Todas essas famílias têm no respectivo RPPS a principal, e muitas vezes a única, fonte de rendimentos na velhice, além do que renunciam compulsoriamente a naco relevante de seu consumo atual em favor do financiamento de sua inatividade, cuja intermediação foi entregue constitucionalmente ao Estado. Possuem, portanto, interesse direto na gestão proba, eficiente, prudente e segura dos valores que irão assegurar sua subsistência quando não mais dispuserem de capacidade laboral. Para essa significativa parcela de brasileiros, trata-se de tema de máxima relevância.

O assunto também diz respeito a quem não é servidor público, pois problemas na gestão dos recursos previdenciários afetam a economia como um todo e podem gerar graves impactos nas contas governamentais.

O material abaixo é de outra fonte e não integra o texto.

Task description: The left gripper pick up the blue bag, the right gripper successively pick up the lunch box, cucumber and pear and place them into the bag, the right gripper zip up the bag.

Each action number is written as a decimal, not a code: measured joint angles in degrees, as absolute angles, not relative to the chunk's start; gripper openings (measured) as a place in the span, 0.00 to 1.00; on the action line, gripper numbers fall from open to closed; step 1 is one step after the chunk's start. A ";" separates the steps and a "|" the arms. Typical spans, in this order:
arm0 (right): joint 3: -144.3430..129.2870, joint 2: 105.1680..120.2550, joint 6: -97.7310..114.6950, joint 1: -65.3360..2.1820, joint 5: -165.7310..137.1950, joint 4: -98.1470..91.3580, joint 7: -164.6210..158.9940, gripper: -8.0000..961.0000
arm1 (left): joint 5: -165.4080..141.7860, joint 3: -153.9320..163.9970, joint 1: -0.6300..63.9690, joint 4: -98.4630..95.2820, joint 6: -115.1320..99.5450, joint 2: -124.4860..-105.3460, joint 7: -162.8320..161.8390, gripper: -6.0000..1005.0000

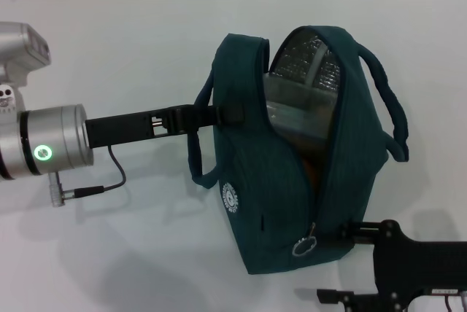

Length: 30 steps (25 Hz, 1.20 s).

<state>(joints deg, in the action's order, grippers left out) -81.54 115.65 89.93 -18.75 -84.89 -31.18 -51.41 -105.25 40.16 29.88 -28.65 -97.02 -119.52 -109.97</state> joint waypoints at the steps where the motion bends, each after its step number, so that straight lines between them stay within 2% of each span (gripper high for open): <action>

Aliás, é muito expressiva a dimensão dos ativos sob a administração dos RPPS. Em 2013, apenas nas esferas estadual e municipal, o valor alcançou R$ 175 bilhões, dos quais R$ 72,4 bilhões aplicados em renda fixa, R$ 6,6 bilhões em renda variável e R$ 92,6 bilhões em ativos vinculados por lei aos RPPS. Referido montante é superior ao valor das disponibilidades somadas da União, dos Estados, do Distrito Federal e dos Municípios depositadas em Fundos de Aplicação Financeira, e que em 2013 representavam R$ 65 bilhões, conforme consolidação no Balanço do Setor Público Nacional.

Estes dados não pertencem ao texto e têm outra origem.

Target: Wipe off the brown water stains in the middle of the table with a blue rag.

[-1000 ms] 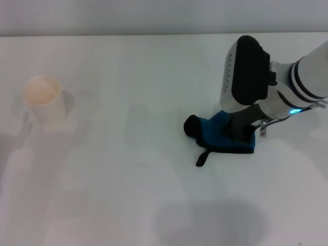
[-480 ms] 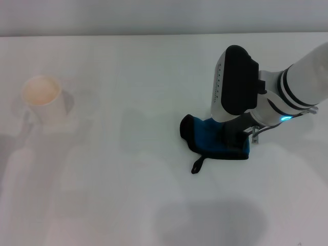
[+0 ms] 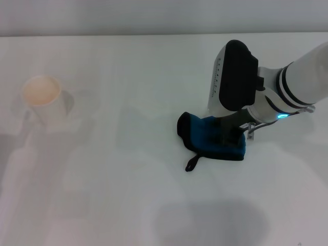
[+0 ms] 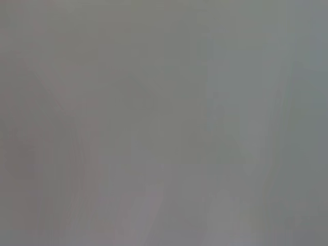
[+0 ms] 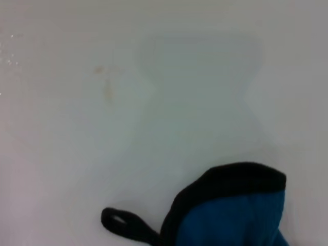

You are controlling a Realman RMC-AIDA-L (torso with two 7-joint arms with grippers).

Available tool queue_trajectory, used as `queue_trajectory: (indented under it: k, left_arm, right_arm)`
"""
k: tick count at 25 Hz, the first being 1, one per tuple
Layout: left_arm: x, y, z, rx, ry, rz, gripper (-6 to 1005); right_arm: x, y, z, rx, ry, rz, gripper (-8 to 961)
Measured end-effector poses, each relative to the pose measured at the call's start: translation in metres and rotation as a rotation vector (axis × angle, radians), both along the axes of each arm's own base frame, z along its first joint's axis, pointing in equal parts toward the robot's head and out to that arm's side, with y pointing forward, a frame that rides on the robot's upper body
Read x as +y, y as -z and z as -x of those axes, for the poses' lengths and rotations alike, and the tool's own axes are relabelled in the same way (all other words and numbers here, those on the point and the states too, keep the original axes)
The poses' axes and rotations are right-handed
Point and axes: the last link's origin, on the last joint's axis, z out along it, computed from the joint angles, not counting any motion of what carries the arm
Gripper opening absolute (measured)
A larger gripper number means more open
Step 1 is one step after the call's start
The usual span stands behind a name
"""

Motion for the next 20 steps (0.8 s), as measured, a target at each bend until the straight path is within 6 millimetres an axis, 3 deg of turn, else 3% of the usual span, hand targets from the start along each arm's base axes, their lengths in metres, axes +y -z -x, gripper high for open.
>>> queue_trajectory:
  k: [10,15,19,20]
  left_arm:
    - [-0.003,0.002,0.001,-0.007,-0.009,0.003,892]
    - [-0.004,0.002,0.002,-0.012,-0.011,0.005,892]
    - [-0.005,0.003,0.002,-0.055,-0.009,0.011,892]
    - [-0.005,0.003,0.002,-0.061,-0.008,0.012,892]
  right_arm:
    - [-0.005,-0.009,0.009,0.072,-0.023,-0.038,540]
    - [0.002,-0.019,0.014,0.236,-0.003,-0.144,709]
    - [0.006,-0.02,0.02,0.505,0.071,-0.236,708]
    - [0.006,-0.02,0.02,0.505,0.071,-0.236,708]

Naturalmente, tanto dinheiro desperta a cobiça de quadrilhas especializadas no assalto aos cofres públicos. Nos últimos anos, diversas operações da Polícia Federal, como a Miquéias e a Fundo Falso, identificaram crimes perpetrados contra RPPS, principalmente na esfera municipal, a partir de aplicações inidôneas, geradoras de prejuízos milionários. Procedimentos semelhantes foram observados nos fundos de pensão de empresas estatais federais, como o Petros, Funcef, Postalis e Previ, com dezenas de bilhões de reais em perdas patrimoniais.

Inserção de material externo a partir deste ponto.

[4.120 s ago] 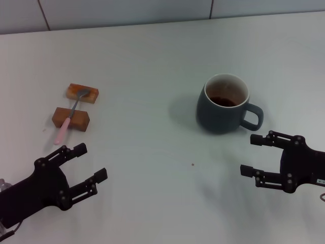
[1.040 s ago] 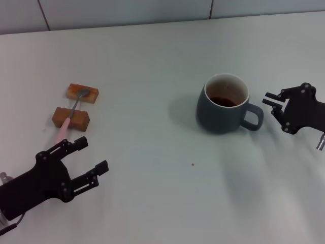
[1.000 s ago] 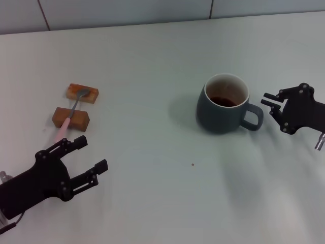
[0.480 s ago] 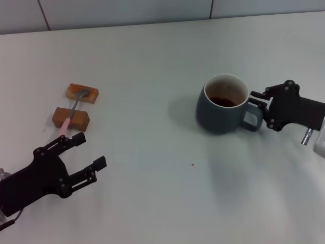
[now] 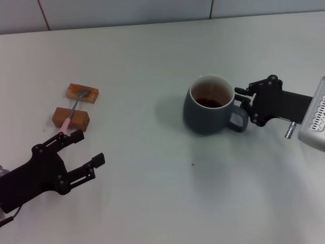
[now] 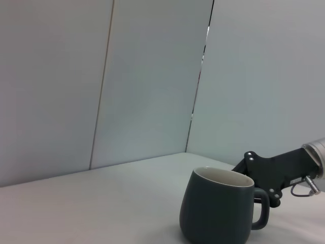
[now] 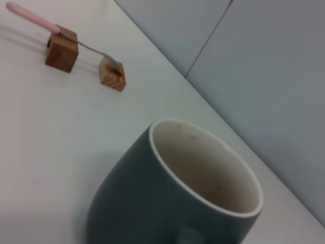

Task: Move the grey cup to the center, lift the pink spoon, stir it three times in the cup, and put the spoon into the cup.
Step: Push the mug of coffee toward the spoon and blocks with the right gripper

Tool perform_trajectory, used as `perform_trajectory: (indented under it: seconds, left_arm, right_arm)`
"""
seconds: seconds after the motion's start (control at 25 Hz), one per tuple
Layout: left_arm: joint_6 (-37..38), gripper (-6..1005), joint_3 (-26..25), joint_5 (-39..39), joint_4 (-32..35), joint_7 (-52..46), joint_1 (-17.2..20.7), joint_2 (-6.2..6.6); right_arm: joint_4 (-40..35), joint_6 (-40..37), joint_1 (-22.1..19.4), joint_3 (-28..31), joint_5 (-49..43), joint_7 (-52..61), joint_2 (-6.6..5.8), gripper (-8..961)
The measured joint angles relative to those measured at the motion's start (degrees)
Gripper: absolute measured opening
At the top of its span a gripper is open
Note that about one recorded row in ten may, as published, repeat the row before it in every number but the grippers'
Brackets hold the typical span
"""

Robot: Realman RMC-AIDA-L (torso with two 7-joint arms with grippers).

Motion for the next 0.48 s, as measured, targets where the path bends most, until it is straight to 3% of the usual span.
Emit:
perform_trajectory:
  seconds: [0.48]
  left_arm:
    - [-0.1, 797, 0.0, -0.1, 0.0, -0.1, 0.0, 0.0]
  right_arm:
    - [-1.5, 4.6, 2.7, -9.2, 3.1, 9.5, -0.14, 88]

Em recente fiscalização efetuada pelo TCU, foram identificados importantes riscos na gestão dos RPPS, como a sustentabilidade do regime previdenciário, traduzido em situações de déficits atuariais e financeiros expressivos; as irregularidades na concessão de benefícios, devido à fragilidade de controles nos sistemas de informação utilizados; a dificuldade de fiscalização da gestão de investimentos; e o baixo índice de recuperação de créditos previdenciários.

A experiência recente indica que a atuação dos Tribunais de Contas pode propiciar resultados positivos, pois, ao proferir julgamentos pela irregularidade das contas, tende a inibir a reincidência de falhas na gestão, tanto dos RPPS como dos entes patrocinadores. De igual modo, além do exercício de sua função sancionadora, as Cortes de Contas desempenham um importante papel orientador expresso, por exemplo, em respostas a consultas que lhes são formuladas acerca de dúvidas na interpretação de normas de sua competência.

O controle externo dos RPPS pelos Tribunais de Contas é de importância estratégica, tanto pelo critério da materialidade, como pelos da relevância e do risco.